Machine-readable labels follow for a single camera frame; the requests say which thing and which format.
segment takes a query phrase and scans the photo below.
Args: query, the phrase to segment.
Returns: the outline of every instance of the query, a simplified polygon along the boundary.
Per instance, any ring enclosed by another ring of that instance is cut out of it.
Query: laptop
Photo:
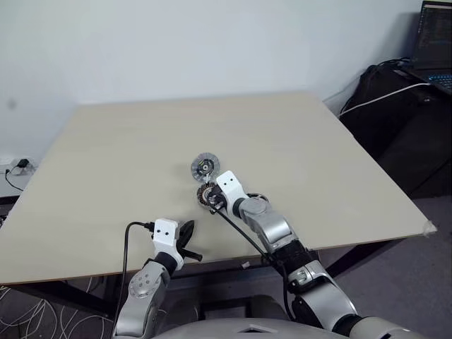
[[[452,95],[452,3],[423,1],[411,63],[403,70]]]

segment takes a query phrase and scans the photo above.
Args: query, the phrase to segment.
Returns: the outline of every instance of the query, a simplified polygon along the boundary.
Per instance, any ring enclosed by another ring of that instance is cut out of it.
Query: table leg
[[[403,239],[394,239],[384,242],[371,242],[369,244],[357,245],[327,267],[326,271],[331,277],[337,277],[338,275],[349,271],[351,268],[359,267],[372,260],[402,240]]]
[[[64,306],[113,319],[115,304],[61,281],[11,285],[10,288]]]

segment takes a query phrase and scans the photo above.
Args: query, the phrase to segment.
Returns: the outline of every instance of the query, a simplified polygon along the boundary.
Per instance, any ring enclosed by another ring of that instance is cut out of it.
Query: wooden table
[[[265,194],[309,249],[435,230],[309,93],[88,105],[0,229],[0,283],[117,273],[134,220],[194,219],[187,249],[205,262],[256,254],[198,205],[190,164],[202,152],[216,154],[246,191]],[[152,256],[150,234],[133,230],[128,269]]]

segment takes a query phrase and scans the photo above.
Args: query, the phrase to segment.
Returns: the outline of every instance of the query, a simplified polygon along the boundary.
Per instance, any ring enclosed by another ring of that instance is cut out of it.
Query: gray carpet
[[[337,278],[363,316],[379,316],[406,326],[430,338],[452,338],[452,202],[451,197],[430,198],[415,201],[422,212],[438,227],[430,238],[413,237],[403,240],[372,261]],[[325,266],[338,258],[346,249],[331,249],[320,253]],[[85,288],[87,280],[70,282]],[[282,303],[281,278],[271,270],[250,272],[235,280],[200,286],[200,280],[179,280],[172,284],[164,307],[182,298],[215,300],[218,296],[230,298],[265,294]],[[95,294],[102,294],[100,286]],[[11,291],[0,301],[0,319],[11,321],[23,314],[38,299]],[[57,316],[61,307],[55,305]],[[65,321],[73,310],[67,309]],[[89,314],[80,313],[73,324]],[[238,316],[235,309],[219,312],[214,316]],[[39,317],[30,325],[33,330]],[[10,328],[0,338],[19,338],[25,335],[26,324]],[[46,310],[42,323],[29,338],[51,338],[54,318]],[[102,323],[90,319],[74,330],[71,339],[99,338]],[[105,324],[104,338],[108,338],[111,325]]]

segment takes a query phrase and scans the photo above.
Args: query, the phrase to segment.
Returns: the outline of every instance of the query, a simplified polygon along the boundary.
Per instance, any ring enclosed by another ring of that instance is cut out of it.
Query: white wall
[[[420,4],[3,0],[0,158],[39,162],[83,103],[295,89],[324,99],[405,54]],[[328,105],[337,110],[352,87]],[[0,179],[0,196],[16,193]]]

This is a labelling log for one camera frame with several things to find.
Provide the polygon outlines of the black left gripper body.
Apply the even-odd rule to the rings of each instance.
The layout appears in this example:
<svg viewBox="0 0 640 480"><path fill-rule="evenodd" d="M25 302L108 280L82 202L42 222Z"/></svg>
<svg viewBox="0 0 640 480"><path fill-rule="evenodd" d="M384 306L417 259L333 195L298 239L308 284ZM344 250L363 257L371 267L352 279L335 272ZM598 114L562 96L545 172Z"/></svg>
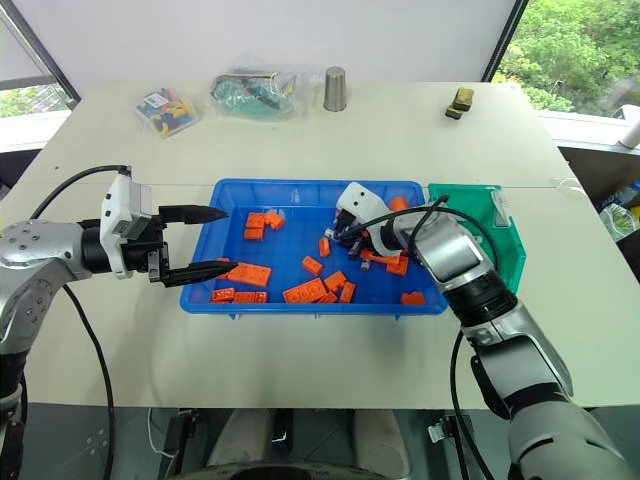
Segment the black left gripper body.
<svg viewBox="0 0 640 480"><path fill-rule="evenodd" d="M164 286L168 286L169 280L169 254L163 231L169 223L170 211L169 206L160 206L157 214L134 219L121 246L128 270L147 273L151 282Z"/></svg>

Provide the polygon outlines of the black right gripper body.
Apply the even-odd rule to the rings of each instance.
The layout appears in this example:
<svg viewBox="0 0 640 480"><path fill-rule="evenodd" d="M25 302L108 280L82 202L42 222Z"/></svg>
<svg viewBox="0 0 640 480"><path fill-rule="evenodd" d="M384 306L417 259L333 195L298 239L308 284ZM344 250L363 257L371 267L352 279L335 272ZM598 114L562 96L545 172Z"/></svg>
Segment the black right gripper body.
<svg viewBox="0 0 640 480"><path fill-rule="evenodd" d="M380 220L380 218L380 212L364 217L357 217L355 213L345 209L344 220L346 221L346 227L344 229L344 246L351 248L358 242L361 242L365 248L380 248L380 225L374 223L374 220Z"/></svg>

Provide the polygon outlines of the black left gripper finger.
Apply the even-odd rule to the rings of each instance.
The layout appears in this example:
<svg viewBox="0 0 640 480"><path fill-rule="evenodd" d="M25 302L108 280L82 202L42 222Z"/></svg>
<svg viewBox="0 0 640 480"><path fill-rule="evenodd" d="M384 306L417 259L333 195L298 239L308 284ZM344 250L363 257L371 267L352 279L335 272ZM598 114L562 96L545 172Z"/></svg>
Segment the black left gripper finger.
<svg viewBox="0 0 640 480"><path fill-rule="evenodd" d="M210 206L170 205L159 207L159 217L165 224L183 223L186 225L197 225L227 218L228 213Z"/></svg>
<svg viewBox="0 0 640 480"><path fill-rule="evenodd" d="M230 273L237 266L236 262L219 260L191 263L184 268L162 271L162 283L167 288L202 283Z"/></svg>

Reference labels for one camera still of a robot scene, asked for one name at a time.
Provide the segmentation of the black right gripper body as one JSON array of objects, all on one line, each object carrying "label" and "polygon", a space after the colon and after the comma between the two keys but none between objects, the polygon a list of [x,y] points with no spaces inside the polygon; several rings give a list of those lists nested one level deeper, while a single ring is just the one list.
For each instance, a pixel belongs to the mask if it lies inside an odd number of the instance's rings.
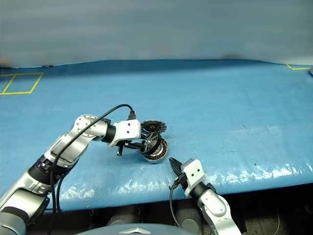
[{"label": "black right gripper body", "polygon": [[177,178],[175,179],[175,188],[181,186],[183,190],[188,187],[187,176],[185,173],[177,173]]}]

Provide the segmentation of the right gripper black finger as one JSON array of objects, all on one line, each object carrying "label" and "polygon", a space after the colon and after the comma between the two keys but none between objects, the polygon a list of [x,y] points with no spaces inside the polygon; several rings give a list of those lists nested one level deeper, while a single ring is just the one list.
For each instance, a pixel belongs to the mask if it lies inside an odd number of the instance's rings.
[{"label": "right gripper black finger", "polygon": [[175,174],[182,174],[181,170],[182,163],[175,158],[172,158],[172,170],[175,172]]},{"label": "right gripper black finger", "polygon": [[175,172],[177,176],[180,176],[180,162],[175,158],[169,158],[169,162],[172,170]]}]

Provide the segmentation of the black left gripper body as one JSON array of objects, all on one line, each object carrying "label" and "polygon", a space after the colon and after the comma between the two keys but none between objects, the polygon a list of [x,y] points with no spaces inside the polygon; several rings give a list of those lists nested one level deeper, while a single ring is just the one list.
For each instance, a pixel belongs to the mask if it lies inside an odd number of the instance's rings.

__Task__
When copying the material, leave every image behind and keep each line verbatim.

__Answer space__
Machine-readable labels follow for a single camera frame; the requests say which thing and which format.
segment takes a query phrase and scans the photo below.
Args: query, the phrase to segment.
Returns: the outline of every instance of the query, a simplified polygon along the boundary.
Per instance, any ring enclosed by another ring of that instance is cut out of it.
Query: laptop
Photo:
[[[452,95],[452,3],[423,1],[411,63],[403,70]]]

segment takes a query phrase and scans the photo above.
Args: query, the phrase to segment.
Returns: the outline of every instance of the query, a simplified polygon along the boundary.
Per instance, any ring enclosed by another ring of that instance is cut out of it.
Query: table leg
[[[403,239],[394,239],[384,242],[371,242],[369,244],[357,245],[327,267],[326,271],[331,277],[337,277],[338,275],[349,271],[351,268],[359,267],[372,260],[402,240]]]
[[[64,306],[113,319],[115,304],[61,281],[11,285],[10,288]]]

segment takes a query phrase and scans the photo above.
Args: query, the phrase to segment.
Returns: the outline of every instance of the query, a simplified polygon along the boundary.
Per instance, any ring enclosed by another ring of that instance is cut out of it.
Query: wooden table
[[[265,194],[309,249],[435,230],[309,93],[88,105],[0,229],[0,283],[117,273],[134,220],[194,219],[187,249],[205,262],[256,254],[198,205],[190,164],[202,152],[216,154],[246,191]],[[152,256],[150,234],[133,230],[128,269]]]

segment takes a query phrase and scans the photo above.
Args: query, the phrase to segment.
Returns: the outline of every instance of the query, a simplified polygon along the boundary.
Per instance, any ring enclosed by another ring of that instance is cut out of it.
Query: gray carpet
[[[337,278],[363,316],[379,316],[406,326],[430,338],[452,338],[452,202],[451,197],[430,198],[415,201],[422,212],[438,227],[430,238],[413,237],[403,240],[372,261]],[[325,266],[338,258],[346,249],[331,249],[320,253]],[[85,288],[87,280],[70,282]],[[282,303],[281,278],[271,270],[250,272],[235,280],[200,286],[200,280],[179,280],[172,284],[164,307],[182,298],[215,300],[218,296],[230,298],[265,294]],[[95,294],[102,294],[100,286]],[[11,291],[0,301],[0,319],[11,321],[23,314],[38,299]],[[57,316],[61,307],[55,305]],[[65,321],[73,310],[67,309]],[[89,314],[80,313],[73,324]],[[238,316],[235,309],[219,312],[214,316]],[[39,317],[30,325],[33,330]],[[10,328],[0,338],[19,338],[25,335],[26,324]],[[46,310],[42,323],[29,338],[51,338],[54,318]],[[102,323],[90,319],[74,330],[71,339],[99,338]],[[105,324],[104,338],[108,338],[111,325]]]

segment takes a query phrase and scans the photo above.
Args: query, the phrase to segment.
Returns: the outline of every instance of the query, a simplified polygon along the boundary.
Per instance, any ring enclosed by another ring of that instance is cut out of it.
Query: white wall
[[[420,4],[3,0],[0,158],[39,162],[83,103],[295,89],[324,99],[405,54]],[[328,105],[337,110],[352,87]],[[0,179],[0,196],[16,193]]]

This is a labelling log for one camera frame with several things to find.
Provide the polygon outlines of the black left gripper body.
Apply the even-odd rule to the rings of each instance.
The layout appears in this example:
<svg viewBox="0 0 640 480"><path fill-rule="evenodd" d="M25 302L108 280L82 202L42 222Z"/></svg>
<svg viewBox="0 0 640 480"><path fill-rule="evenodd" d="M384 306L417 259L333 195L298 239L308 284ZM344 250L363 257L371 267L352 279L335 272ZM598 114L562 96L545 172Z"/></svg>
Segment the black left gripper body.
<svg viewBox="0 0 640 480"><path fill-rule="evenodd" d="M164 286L168 286L169 280L169 254L163 231L169 223L170 211L169 206L160 206L157 214L134 219L121 246L128 270L147 273L151 282Z"/></svg>

Provide the polygon outlines of the black right gripper body.
Apply the even-odd rule to the rings of each instance.
The layout appears in this example:
<svg viewBox="0 0 640 480"><path fill-rule="evenodd" d="M25 302L108 280L82 202L42 222Z"/></svg>
<svg viewBox="0 0 640 480"><path fill-rule="evenodd" d="M384 306L417 259L333 195L298 239L308 284ZM344 250L363 257L371 267L352 279L335 272ZM598 114L562 96L545 172Z"/></svg>
Segment the black right gripper body.
<svg viewBox="0 0 640 480"><path fill-rule="evenodd" d="M380 220L380 218L380 212L364 217L357 217L355 213L345 209L344 220L346 221L346 227L344 229L344 246L351 248L358 242L361 242L365 248L380 248L380 225L374 223L374 220Z"/></svg>

Provide the polygon outlines of the black left gripper finger.
Apply the even-odd rule to the rings of each instance.
The layout appears in this example:
<svg viewBox="0 0 640 480"><path fill-rule="evenodd" d="M25 302L108 280L82 202L42 222Z"/></svg>
<svg viewBox="0 0 640 480"><path fill-rule="evenodd" d="M384 306L417 259L333 195L298 239L308 284ZM344 250L363 257L371 267L352 279L335 272ZM598 114L562 96L545 172Z"/></svg>
Segment the black left gripper finger.
<svg viewBox="0 0 640 480"><path fill-rule="evenodd" d="M210 206L170 205L159 207L159 217L165 224L183 223L186 225L197 225L227 218L228 213Z"/></svg>
<svg viewBox="0 0 640 480"><path fill-rule="evenodd" d="M230 273L237 266L236 262L219 260L191 263L184 268L162 271L162 283L167 288L202 283Z"/></svg>

Reference labels for one camera still of a robot scene, asked for one name at a time.
Provide the segmentation of the black right gripper body as one JSON array of objects, all on one line, each object carrying "label" and "polygon", a space after the colon and after the comma between the two keys but none between objects, the polygon a list of [x,y] points with no spaces inside the polygon; several rings give a list of those lists nested one level deeper, while a single ring is just the one list.
For each instance, a pixel belongs to the mask if it lies inside an odd number of the instance's rings.
[{"label": "black right gripper body", "polygon": [[177,178],[175,179],[175,188],[181,186],[183,190],[188,187],[187,176],[185,173],[177,173]]}]

Provide the segmentation of the right gripper black finger as one JSON array of objects, all on one line, each object carrying "label" and "polygon", a space after the colon and after the comma between the two keys but none between objects, the polygon a list of [x,y] points with no spaces inside the polygon; several rings give a list of those lists nested one level deeper, while a single ring is just the one list.
For each instance, a pixel belongs to the mask if it lies inside an odd number of the instance's rings.
[{"label": "right gripper black finger", "polygon": [[175,174],[182,174],[181,170],[182,163],[175,158],[172,158],[172,170],[175,172]]},{"label": "right gripper black finger", "polygon": [[175,172],[177,176],[180,176],[180,162],[175,158],[169,158],[169,162],[172,170]]}]

Provide the segmentation of the black left gripper body as one JSON array of objects, all on one line, each object carrying "label" and "polygon", a space after the colon and after the comma between the two keys but none between objects, the polygon a list of [x,y] points with no spaces inside the polygon; several rings give a list of those lists nested one level deeper, while a single ring is just the one list.
For each instance, a pixel belongs to the mask if it lies inside an odd number of the instance's rings.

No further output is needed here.